— Assignment —
Among the entries below, one line contains "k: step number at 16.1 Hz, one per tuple" and another contains "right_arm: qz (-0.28". Transcribe those two lines and every line between them, exactly.
*** Opening Data for analysis ***
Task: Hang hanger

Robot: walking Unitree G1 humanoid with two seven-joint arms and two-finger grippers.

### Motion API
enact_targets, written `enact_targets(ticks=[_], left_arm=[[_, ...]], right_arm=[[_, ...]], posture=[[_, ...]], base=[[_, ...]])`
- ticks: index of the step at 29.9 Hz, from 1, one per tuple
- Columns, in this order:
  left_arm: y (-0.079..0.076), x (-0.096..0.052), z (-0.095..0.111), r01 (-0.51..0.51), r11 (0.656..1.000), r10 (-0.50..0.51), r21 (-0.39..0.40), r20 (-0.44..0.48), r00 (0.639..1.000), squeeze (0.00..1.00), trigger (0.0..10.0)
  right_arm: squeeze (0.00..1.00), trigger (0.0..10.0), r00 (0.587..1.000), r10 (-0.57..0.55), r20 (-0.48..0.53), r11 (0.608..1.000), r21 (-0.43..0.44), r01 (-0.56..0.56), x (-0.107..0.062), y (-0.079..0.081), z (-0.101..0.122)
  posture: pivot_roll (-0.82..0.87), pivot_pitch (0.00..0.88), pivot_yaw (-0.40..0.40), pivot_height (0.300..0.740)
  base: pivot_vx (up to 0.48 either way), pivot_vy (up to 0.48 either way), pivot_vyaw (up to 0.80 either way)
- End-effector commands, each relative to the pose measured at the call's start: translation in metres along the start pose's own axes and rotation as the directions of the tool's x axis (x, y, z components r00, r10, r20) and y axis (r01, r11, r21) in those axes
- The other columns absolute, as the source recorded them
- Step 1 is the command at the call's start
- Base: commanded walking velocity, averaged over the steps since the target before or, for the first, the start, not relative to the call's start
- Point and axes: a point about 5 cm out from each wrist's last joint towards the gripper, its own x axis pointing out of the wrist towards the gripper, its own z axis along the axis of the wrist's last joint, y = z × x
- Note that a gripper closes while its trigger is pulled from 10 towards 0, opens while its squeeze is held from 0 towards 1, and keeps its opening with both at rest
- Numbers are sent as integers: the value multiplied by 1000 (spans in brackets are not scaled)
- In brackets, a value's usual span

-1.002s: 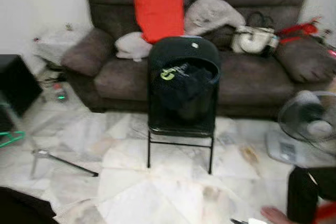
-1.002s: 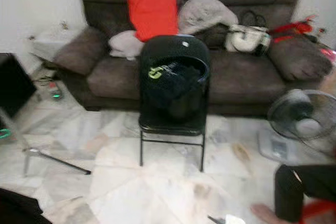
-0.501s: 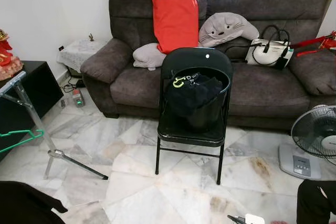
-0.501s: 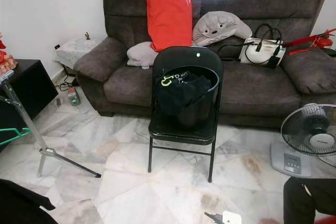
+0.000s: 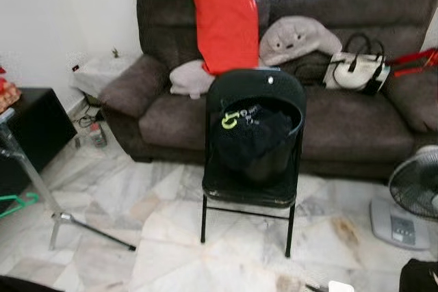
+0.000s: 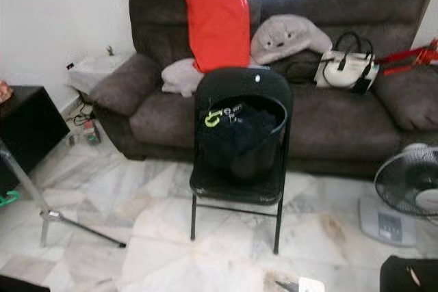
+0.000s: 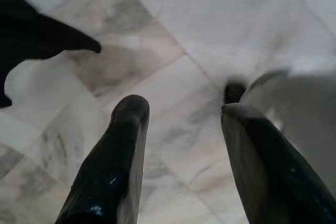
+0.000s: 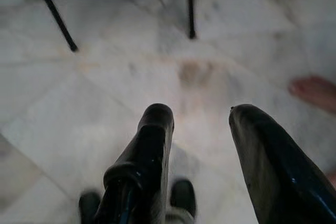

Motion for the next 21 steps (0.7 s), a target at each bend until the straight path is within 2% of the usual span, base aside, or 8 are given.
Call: enact_targets(ticks=[1, 10, 16, 21], left_arm=[[5, -2, -8, -15, 1000, 16, 3, -32, 999, 0, 10000], [5, -2, -8, -11, 1000, 11, 10, -33, 999, 0, 10000], [5, -2, -7, -15, 1000, 16, 14, -24, 1000, 0, 10000], [5, -2, -7, -13, 999, 15, 38, -29, 999, 0, 10000]], right_arm=[[0, 10000, 999, 31, -10, 1000, 5, -31, 0, 10, -3], [0, 10000, 999, 48, -5, 998, -32, -48, 0, 11, -1], [0, 10000, 998, 56, 4, 998, -39, -55, 0, 11, 0], [0, 10000, 998, 59, 15, 998, -22, -59, 0, 12, 0]], posture=[[33, 0, 71, 740], [29, 0, 71, 740], [15, 0, 69, 740], [10, 0, 71, 740]], base=[[330, 0, 0], [328, 0, 0], [329, 0, 722], [52, 0, 0]])
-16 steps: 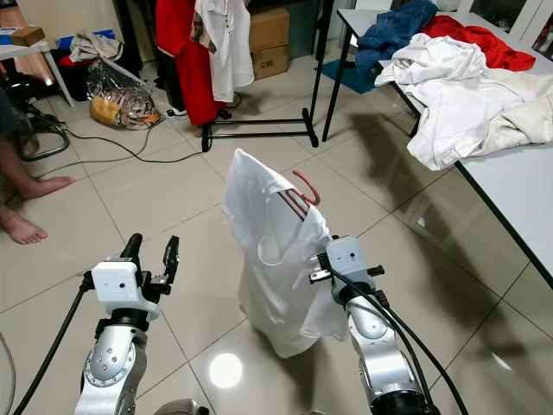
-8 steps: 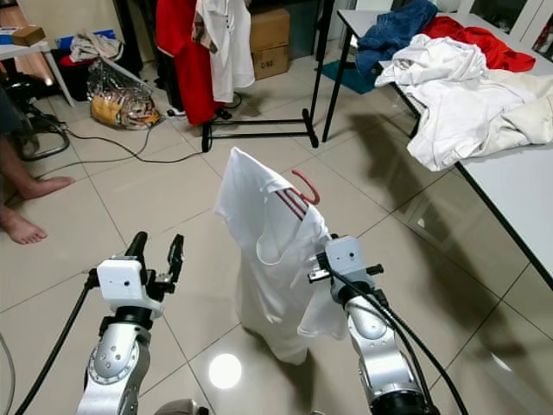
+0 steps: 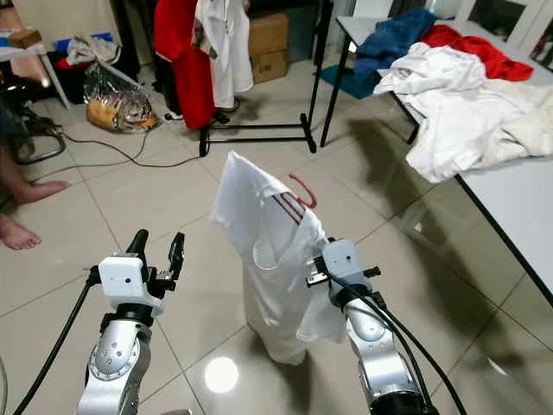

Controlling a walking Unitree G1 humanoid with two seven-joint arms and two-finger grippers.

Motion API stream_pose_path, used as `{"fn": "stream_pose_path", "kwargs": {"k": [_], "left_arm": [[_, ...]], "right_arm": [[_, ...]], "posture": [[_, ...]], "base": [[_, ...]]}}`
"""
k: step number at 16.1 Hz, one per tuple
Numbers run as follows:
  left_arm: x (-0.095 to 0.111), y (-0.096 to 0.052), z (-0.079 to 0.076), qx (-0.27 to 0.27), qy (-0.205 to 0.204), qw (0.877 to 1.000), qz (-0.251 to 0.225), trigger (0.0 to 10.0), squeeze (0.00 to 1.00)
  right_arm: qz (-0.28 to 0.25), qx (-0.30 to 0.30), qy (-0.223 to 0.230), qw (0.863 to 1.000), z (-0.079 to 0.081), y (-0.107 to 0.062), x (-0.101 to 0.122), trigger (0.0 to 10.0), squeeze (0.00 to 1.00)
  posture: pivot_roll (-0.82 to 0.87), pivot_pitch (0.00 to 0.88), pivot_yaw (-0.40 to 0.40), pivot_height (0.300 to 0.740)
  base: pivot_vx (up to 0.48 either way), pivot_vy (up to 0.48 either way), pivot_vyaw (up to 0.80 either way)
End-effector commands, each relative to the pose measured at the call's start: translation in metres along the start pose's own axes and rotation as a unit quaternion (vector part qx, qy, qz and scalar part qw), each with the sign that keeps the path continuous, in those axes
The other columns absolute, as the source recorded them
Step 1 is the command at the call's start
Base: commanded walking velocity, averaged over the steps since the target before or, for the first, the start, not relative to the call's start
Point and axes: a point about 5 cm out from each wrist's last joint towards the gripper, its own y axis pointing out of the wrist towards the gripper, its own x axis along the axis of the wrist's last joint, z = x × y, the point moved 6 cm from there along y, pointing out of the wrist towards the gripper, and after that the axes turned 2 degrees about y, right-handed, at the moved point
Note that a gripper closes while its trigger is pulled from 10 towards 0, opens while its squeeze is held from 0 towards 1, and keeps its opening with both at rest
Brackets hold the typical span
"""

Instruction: Hang hanger

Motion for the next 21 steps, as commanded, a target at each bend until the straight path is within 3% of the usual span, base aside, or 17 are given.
{"fn": "stream_pose_path", "kwargs": {"k": [1, 21], "left_arm": [[-0.0021, 0.0014, -0.0024, -0.004, 0.004, 1.0, 0.004, 10.0, 0.0], [0.0009, 0.0046, -0.0023, 0.005, 0.002, 1.0, -0.001, 10.0, 0.0]], "right_arm": [[-0.029, -0.002, -0.01, 1.0, -0.0045, 0.0044, 0.0146, 10.0, 0.0], [-0.029, -0.003, -0.003, 1.0, 0.0, 0.0065, 0.0134, 10.0, 0.0]], "posture": [[0.22, 0.0, -0.03, 0.74], [0.23, 0.01, -0.038, 0.74]], "base": [[0.352, 0.0, 0.0], [0.414, 0.0, 0.0]]}}
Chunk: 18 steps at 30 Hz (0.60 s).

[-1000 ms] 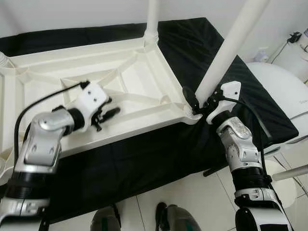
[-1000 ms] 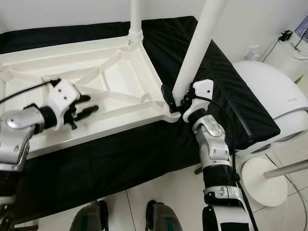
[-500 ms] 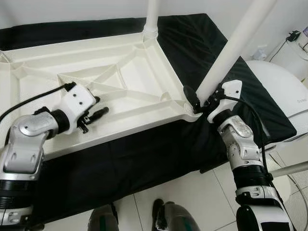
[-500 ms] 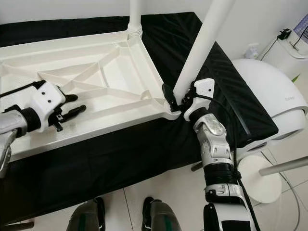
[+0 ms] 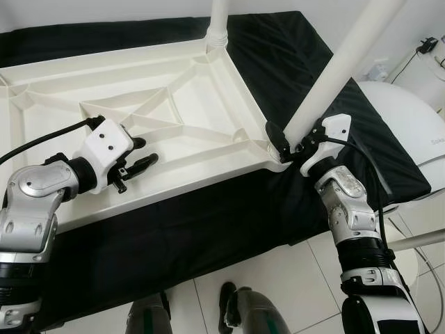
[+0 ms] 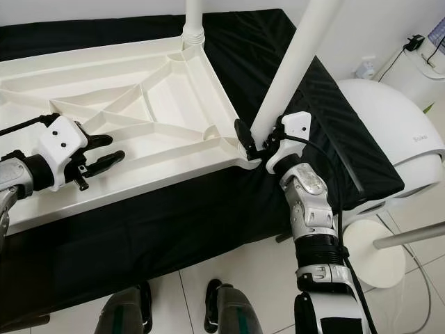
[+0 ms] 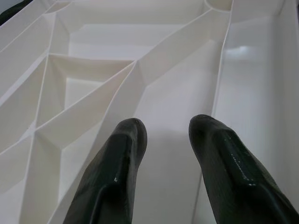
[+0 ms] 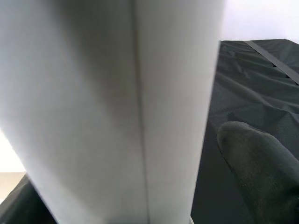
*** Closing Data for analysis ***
— The answer —
k: step number at 16.1 Hz, one per tuple
Numbers run as follows:
  left_arm: x (-0.095 to 0.111), y (-0.096 to 0.052), z (-0.079 to 0.076), qx (-0.27 to 0.27), qy (-0.205 to 0.204), qw (0.877 to 1.000), qz (-0.251 to 0.225), trigger (0.0 to 10.0), squeeze (0.00 to 1.00)
  right_arm: qz (-0.28 to 0.25), qx (-0.30 to 0.30), qy (-0.223 to 0.230), qw (0.863 to 1.000), z (-0.079 to 0.081), y (-0.107 to 0.062), x (-0.101 to 0.122), trigger (0.0 to 10.0), squeeze (0.00 to 1.00)

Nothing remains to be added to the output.